6. The outdoor augmented reality application method based on cross-source image matching of claim 1 wherein cross-source image matching of the local camera image block to be matched and the local rendering image block according to the extracted feature descriptors comprises:

acquiring a feature descriptor of a corresponding local rendering image block meeting a first preset condition by using a nearest neighbor retrieval method and taking the feature descriptor of the local camera image block as a reference;

and filtering error matching by adopting a RANSAC algorithm according to the retrieved feature descriptors of the matched local camera image blocks and the feature descriptors of the local rendering image blocks, and calculating the central points of the remaining paired matched local camera image blocks and local rendering image blocks to obtain perspective transformation matrixes of the local camera image blocks and the local rendering image blocks and obtain a cross-source image matching result.

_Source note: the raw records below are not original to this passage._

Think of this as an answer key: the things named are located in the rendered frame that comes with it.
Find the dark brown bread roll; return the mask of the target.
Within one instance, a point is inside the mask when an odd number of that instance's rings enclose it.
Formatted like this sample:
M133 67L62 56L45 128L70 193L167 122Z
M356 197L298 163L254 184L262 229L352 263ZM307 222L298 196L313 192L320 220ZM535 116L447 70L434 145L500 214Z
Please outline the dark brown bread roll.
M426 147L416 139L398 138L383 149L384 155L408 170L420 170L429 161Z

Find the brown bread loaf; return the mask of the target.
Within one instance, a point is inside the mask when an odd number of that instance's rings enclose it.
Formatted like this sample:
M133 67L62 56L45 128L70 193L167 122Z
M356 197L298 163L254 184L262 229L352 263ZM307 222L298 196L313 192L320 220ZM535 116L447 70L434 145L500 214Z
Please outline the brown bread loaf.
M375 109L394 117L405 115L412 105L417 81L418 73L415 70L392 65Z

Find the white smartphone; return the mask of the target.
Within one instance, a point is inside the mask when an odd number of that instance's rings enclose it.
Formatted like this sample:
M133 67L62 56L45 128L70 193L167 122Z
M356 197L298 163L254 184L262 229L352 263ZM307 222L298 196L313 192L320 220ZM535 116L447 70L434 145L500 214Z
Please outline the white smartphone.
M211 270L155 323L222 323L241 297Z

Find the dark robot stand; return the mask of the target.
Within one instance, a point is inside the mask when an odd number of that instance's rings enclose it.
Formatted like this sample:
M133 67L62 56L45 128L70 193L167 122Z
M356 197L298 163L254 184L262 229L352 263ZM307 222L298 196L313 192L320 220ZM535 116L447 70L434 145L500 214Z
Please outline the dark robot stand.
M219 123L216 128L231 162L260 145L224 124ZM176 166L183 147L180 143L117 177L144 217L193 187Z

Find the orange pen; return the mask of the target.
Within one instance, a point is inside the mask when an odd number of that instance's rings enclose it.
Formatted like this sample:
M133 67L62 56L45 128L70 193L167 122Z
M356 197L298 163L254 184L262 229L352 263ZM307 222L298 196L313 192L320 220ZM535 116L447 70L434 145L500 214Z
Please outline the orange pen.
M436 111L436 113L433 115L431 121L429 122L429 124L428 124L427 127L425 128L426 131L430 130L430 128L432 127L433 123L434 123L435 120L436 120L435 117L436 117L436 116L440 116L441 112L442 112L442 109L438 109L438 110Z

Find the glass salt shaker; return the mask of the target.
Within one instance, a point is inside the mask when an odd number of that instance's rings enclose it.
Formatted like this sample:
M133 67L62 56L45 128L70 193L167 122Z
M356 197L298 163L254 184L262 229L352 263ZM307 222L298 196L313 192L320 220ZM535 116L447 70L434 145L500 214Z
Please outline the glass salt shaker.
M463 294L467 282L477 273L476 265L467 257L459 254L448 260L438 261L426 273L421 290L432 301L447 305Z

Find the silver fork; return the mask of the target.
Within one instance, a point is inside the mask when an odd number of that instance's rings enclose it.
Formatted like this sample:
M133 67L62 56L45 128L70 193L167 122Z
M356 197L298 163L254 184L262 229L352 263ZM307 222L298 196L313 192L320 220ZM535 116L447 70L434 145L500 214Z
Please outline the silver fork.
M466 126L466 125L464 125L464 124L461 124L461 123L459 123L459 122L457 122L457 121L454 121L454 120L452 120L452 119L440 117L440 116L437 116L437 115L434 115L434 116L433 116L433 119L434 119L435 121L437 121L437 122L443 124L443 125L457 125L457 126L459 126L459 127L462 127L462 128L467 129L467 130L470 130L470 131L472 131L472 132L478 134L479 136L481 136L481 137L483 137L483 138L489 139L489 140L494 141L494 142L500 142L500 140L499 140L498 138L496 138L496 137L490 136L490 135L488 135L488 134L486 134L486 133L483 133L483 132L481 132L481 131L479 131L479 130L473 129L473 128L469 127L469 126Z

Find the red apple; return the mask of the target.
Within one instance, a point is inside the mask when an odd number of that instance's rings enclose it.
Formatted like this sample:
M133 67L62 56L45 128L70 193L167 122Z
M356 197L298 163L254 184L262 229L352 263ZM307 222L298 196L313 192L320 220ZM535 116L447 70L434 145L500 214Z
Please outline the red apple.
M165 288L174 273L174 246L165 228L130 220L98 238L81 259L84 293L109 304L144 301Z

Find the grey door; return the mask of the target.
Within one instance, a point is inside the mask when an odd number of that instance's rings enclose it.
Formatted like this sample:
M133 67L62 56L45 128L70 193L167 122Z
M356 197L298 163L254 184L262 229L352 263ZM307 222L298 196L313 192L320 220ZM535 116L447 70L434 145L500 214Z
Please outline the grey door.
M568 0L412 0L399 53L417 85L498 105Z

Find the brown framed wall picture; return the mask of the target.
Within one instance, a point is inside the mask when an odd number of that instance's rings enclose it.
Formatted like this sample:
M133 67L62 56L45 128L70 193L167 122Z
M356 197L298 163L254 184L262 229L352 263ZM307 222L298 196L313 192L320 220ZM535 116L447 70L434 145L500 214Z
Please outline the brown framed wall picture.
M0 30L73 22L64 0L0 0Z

7. The outdoor augmented reality application method based on cross-source image matching as claimed in claim 2, wherein calculating a virtual-real registration transformation relation according to the correspondence comprises:

acquiring the three-dimensional image point cloud M to a camera image C according to the image information_ICorresponding rendering image R_IThe projection matrix P of (i.e. P.M → R)_I；

Capturing Camera image C_IAnd a corresponding rendered image R_IIs a perspective transformation matrix T, i.e. T.R_I→C_I；

Obtaining a three-dimensional image point cloud M to a camera image C according to the projection matrix P and the perspective transformation matrix T_IThe transformation relation of the virtual and real registration of (1), namely the transformation relation of the three-dimensional space and the two-dimensional space T · (P · M) → C_I。

8. The outdoor augmented reality application method based on cross-source image matching according to claim 1, wherein the application of outdoor augmented reality is realized according to the virtual-real registration transformation relation, and comprises the following steps:

acquiring the position of a three-dimensional virtual target to be superposed in an outdoor scene;

placing the three-dimensional virtual target into a three-dimensional image point cloud;

and mapping the three-dimensional virtual target to the camera image according to the virtual-real registration transformation relation.

9. A computer-readable storage medium having stored thereon a cross-source image matching based outdoor augmented reality application that, when executed by a processor, implements a cross-source image matching based outdoor augmented reality application method according to any one of claims 1-8.

10. A computer device comprising a memory, a processor and a computer program stored on the memory and executable on the processor, wherein the processor when executing the computer program implements the cross-source image matching based outdoor augmented reality application method of any one of claims 1-8.